▶ **Task directions**:
Find the string "position" in the records. Copy each line that has it.

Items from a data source
──────────

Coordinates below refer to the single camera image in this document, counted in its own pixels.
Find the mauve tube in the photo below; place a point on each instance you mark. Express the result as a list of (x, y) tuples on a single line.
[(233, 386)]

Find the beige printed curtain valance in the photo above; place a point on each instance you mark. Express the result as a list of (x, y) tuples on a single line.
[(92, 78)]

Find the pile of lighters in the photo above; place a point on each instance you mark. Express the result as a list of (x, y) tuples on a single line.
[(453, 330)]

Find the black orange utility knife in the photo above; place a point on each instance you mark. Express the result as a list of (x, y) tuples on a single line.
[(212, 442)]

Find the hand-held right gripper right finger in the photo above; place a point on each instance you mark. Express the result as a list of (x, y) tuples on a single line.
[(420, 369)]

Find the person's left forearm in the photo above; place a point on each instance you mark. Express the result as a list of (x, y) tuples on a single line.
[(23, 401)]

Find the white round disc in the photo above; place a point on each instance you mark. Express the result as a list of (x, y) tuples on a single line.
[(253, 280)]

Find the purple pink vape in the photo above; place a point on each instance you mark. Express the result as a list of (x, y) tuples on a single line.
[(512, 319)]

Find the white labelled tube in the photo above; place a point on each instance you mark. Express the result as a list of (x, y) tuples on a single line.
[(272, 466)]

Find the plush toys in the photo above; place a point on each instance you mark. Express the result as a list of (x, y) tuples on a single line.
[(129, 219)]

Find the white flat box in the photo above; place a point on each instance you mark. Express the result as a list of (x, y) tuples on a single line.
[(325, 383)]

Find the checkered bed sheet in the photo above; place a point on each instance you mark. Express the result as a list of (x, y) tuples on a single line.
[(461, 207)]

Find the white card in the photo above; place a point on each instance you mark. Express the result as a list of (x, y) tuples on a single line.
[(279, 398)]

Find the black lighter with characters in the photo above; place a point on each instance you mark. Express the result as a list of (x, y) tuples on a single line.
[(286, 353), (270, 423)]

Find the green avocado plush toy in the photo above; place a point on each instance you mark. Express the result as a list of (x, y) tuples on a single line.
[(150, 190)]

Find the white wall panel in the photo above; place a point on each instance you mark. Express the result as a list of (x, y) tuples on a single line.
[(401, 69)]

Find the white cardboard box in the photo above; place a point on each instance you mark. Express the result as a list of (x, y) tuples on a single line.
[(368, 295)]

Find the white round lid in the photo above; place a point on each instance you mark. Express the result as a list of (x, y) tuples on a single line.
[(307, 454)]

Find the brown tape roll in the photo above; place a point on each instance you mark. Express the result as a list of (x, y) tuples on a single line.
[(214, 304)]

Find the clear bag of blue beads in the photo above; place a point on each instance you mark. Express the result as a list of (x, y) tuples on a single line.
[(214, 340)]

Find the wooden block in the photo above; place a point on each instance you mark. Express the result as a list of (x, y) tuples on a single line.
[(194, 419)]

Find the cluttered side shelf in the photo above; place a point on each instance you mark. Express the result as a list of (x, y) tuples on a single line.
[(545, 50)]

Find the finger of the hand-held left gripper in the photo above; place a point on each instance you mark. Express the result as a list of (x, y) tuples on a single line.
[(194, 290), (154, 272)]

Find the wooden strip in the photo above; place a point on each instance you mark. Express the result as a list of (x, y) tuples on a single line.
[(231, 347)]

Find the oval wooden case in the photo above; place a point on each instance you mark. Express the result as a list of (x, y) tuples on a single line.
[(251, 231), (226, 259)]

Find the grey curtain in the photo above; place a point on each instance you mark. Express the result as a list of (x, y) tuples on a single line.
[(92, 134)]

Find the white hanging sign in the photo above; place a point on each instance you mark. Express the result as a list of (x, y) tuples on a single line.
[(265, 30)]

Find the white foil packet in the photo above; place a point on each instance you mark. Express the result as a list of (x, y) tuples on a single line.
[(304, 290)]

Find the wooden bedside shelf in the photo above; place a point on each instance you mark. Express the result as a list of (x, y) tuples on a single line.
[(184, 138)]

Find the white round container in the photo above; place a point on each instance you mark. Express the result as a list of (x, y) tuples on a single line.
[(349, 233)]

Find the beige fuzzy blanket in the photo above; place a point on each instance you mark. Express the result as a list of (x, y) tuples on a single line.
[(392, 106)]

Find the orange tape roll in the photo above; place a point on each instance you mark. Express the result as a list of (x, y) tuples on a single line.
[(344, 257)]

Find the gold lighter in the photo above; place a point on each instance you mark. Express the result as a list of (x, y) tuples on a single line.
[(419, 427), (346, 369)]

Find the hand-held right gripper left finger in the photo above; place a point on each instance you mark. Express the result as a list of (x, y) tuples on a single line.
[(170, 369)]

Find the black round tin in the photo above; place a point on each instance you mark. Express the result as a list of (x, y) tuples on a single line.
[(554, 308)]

──────────

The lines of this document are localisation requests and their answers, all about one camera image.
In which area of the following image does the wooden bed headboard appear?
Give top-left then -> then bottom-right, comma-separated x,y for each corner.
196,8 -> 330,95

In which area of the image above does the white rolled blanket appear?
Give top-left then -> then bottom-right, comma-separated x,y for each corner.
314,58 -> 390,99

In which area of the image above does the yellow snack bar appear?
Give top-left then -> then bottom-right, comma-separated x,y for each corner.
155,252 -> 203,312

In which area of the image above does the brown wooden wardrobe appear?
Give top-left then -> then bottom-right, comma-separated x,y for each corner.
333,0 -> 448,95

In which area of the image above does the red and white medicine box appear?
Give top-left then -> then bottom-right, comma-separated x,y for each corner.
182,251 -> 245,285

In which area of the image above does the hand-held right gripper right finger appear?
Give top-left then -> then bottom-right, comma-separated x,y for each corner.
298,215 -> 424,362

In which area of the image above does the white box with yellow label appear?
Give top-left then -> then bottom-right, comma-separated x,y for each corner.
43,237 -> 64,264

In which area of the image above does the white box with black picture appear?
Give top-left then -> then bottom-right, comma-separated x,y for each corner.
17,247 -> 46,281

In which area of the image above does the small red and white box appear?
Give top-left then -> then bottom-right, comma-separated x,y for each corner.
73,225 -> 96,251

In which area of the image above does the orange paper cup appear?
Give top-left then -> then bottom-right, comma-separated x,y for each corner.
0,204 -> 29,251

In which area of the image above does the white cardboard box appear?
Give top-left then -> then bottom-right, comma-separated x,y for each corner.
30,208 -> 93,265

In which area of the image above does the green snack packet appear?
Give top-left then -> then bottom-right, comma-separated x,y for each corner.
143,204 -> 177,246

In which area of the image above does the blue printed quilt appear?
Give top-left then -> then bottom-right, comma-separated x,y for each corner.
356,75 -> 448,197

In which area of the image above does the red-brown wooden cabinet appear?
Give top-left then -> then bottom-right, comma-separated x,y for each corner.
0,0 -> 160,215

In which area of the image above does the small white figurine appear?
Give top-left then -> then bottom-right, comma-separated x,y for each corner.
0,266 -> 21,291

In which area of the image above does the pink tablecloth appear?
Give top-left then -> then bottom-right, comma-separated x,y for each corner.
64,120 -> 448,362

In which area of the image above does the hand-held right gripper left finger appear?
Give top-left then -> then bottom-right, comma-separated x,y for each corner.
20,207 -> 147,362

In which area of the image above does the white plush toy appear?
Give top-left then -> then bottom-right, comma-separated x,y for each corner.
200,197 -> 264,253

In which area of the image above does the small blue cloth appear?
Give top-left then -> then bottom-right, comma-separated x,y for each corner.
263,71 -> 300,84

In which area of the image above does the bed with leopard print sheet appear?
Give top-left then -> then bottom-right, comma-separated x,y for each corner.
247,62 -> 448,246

──────────

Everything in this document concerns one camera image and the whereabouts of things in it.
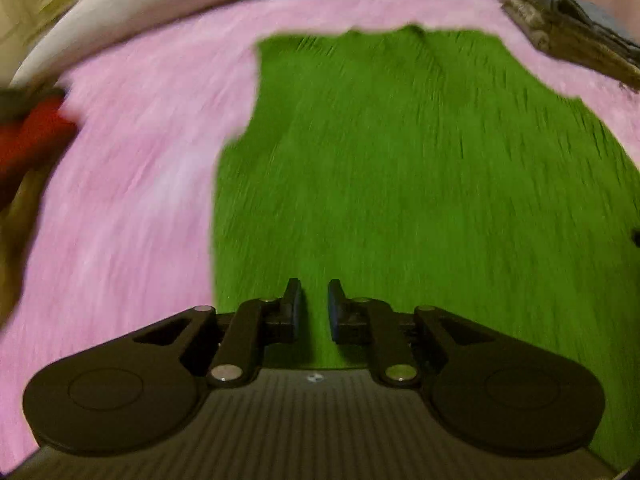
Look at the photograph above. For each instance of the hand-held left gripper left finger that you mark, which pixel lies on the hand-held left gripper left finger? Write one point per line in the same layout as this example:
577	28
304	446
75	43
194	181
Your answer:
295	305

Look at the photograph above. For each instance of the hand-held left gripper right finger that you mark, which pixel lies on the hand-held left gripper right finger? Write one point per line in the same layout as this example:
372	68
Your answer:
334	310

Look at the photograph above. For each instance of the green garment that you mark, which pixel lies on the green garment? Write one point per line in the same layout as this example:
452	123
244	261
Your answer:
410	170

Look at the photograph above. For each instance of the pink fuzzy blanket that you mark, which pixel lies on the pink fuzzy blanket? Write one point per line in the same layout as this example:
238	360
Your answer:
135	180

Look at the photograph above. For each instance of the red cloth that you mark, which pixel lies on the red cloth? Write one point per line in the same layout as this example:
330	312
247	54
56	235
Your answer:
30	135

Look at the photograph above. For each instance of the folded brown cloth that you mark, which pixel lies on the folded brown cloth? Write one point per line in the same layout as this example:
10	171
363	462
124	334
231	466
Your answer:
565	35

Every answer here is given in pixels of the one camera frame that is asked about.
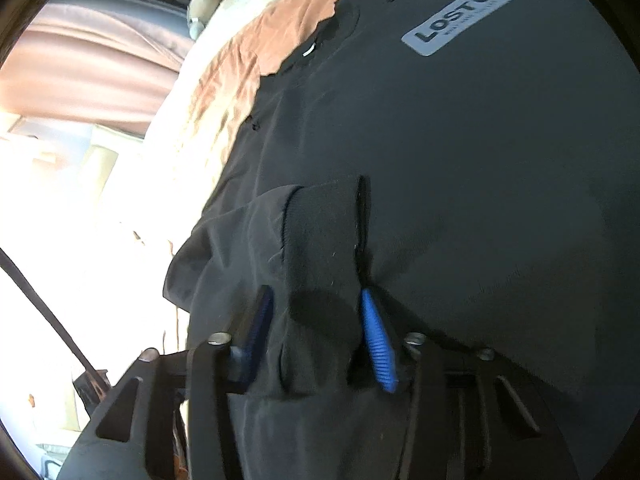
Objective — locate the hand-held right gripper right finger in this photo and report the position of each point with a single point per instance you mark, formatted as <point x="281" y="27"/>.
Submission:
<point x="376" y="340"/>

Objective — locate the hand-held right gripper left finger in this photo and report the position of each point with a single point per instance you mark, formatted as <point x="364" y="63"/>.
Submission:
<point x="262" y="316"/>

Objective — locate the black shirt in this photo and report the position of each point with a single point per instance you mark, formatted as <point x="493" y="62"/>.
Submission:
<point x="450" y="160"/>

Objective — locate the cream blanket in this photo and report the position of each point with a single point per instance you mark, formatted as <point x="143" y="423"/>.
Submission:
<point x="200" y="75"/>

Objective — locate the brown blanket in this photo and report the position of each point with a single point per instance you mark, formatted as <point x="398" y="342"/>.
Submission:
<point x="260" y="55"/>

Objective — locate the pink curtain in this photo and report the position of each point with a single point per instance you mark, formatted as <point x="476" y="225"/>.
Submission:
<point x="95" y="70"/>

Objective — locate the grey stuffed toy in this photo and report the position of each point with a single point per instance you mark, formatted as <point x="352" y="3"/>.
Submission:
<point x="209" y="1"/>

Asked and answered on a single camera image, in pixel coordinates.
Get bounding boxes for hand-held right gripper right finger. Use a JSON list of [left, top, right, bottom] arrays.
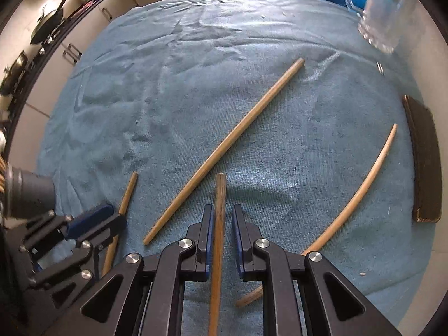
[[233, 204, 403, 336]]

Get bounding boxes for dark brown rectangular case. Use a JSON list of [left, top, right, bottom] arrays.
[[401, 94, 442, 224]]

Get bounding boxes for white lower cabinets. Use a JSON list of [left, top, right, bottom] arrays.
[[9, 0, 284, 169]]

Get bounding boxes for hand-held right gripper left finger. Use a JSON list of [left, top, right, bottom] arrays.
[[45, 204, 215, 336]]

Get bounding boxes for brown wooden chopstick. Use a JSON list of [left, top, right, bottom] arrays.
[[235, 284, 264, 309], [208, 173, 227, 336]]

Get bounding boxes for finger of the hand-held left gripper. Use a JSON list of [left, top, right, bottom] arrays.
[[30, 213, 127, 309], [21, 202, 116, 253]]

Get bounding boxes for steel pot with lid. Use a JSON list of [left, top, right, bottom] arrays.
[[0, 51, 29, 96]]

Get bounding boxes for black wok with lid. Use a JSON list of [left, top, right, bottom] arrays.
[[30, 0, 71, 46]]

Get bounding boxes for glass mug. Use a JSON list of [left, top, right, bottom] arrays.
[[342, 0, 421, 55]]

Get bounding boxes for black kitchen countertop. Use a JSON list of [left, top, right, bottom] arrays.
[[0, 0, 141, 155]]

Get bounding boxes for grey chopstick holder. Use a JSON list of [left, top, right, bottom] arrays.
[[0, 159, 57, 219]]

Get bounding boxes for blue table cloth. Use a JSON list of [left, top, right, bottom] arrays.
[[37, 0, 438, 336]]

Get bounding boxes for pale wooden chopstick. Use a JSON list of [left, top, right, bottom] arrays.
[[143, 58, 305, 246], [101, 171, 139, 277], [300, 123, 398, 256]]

──────────

▶ **Written answer**:
Objective — locate the hand-held right gripper right finger in this photo and report the position of each point with a single point per instance you mark, formatted as <point x="281" y="27"/>.
Objective — locate the hand-held right gripper left finger in this photo and report the position of each point with a single point per instance you mark, formatted as <point x="364" y="63"/>.
Objective — locate the black shirt in this photo and report the position of each point with a single point per instance you mark, formatted as <point x="493" y="62"/>.
Objective — locate the cream blanket in this photo and report the position of each point with a single point per instance you mark, formatted as <point x="143" y="423"/>.
Objective — locate the brown blanket in this photo and report the position of each point with a single point per instance you mark, formatted as <point x="398" y="342"/>.
Objective — locate the pink curtain in this photo and report the position of each point with a single point per instance you mark, formatted as <point x="476" y="225"/>.
Objective — locate the grey stuffed toy in this photo and report the position of each point with a single point per instance you mark, formatted as <point x="352" y="3"/>.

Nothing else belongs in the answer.